Perhaps one of the greatest “a-ha” moments for me (and I’m not talking about the Norwegian band – I was going to use the word “epiphanies” but that sounded a bit religious) … one of the greatest “a-ha” moments in understanding Hurst’s cyclic principles came when I realized the importance of how multiple cycles work together. There is a tendency for most people (myself included) to simplify things in order to understand them, and when it comes to cycles in financial markets that is a disaster. Because cycles do not work in isolation, markets move because of multiple cycles all acting simultaneously.
This week might have provided an example of the dangers of considering only one cycle. Last week I suggested that the markets were turning from a 40-day cycle trough (or peak for some markets), and this week that continues to appear to be exactly what is happening. So where is the danger? The danger is that many people assume that if the market is rising out of a 40-day cycle trough it should rise for about 20 days before turning back down again. By considering only one cycle they are not prepared for cycle shapes that seem “abnormal”. I have been warning for many weeks about the bearish potential ahead, and that of course implies early (and unimpressive) peaks. When price reached up to the level of the previous 40-day cycle peaks in the US markets this week I started preparing for the peak to form. This might seem premature, but given the bearish outlook I have described in previous weeks, I think it is best to err on the side of caution. Time will tell of course, but it is always best to be prepared.
As prices struggle upwards from the 40-week cycle trough of 4 June 2012, it is sensible I believe to prepare ourselves for the approaching peak. Here is the medium term picture:
And here is the short term picture. Below price I have plotted the “M” shape that I would expect from the current 80-day cycle. You can see why I think the current 40-day cycle trough might have formed.
The picture is very much the same in the Nasdaq. In the above chart I have displayed the 80-day cycle FLD, and the bar counts indicate we have 3-4 weeks before the 80-day cycle trough.
The Euro formed a deceptive trough last Friday, but then spent the whole week bouncing up and down in such a corrective manner that it was not a great surprise when price fell to new lows this Friday. There remain two options, as discussed last week. My preferred option is this:
That is of course a very bearish picture, because the recent 40-day cycle should have been bullish according to the information we have available on the chart – clearly there is a great deal of very bearish pressure from cycles longer than those shown on the chart.
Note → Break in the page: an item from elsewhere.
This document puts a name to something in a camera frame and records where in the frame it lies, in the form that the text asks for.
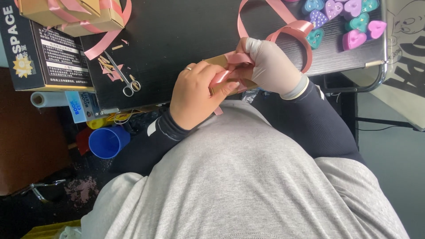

The less likely option in my opinion is less bearish, but is possible:
There is nothing new to add with regard to gold, which is still trapped within its triangle:
30 Year US Bonds
Bonds most likely formed their 40-day cycle peak on Monday this week, 16 July 2012, leaving in place a very neutral-shaped 40-day cycle.
Crude Oil is bouncing out of the 40-week cycle trough with great enthusiasm. I expressed my medium-term bearish outlook last week, but until the peak of this new 40-week cycle forms, one must “stay with the trend”, and take advantage of the bullish move. But also stay alert to signs of the formation of the peak!
US Dollar Index
The US Dollar continues to present a puzzle with regards to the formation of the expected 20-week cycle trough. I have marked this chart with three white arrows where it is possible that the 20-week cycle trough has already formed. The yellow arrow shows an area in the first week of August where I think it is likely the 20-week cycle trough will actually form. It would not have to fall much below current levels in order to form beneath the relative FLD’s.
That’s it for this week. As the cycles unfold do yourself a service by remembering to consider the many cycles that are all acting simultaneously. At least as many as you can!